AIM OF THE EXERCISE => Report back every line from the entries below in which the word "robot" occurs.

(Data entries)
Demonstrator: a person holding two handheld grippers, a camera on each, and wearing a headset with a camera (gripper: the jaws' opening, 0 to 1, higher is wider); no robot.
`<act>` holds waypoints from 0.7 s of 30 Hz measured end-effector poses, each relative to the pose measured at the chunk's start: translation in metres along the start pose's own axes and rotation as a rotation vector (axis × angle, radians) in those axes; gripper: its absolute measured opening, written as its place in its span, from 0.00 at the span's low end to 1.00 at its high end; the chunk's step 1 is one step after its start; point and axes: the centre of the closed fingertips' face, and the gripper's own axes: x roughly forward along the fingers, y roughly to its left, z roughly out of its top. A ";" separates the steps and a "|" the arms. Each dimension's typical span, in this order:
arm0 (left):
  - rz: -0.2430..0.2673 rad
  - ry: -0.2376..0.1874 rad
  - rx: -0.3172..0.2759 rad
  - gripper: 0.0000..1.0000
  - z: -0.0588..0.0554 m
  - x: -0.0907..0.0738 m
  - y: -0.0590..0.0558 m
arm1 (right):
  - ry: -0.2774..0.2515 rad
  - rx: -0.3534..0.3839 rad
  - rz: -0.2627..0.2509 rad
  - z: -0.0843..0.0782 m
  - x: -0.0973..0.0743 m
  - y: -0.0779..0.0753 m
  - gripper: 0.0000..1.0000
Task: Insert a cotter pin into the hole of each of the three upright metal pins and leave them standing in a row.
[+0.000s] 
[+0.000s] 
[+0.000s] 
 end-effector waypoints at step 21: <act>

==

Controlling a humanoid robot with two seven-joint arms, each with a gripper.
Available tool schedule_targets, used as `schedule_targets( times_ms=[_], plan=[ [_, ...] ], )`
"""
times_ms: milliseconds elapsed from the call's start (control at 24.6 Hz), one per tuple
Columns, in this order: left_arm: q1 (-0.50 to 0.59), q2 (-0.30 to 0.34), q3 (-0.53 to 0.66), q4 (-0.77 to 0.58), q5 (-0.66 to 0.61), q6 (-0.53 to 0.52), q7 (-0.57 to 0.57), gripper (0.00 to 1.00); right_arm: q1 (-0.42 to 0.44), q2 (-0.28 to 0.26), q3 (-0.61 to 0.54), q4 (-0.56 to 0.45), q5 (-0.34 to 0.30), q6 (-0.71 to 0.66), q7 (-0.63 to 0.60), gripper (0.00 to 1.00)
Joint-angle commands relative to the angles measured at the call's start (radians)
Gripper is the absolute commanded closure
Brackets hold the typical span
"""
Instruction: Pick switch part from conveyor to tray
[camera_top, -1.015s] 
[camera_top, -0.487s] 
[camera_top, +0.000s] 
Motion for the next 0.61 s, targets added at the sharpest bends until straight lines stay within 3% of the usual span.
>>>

REPLY TO THE EXERCISE =>
Demonstrator: a person holding two handheld grippers, a camera on each, and wearing a headset with a camera (gripper: the jaws' opening, 0 to 1, higher is wider); no robot.
Controlling a humanoid robot with two seven-joint arms, each with a gripper.

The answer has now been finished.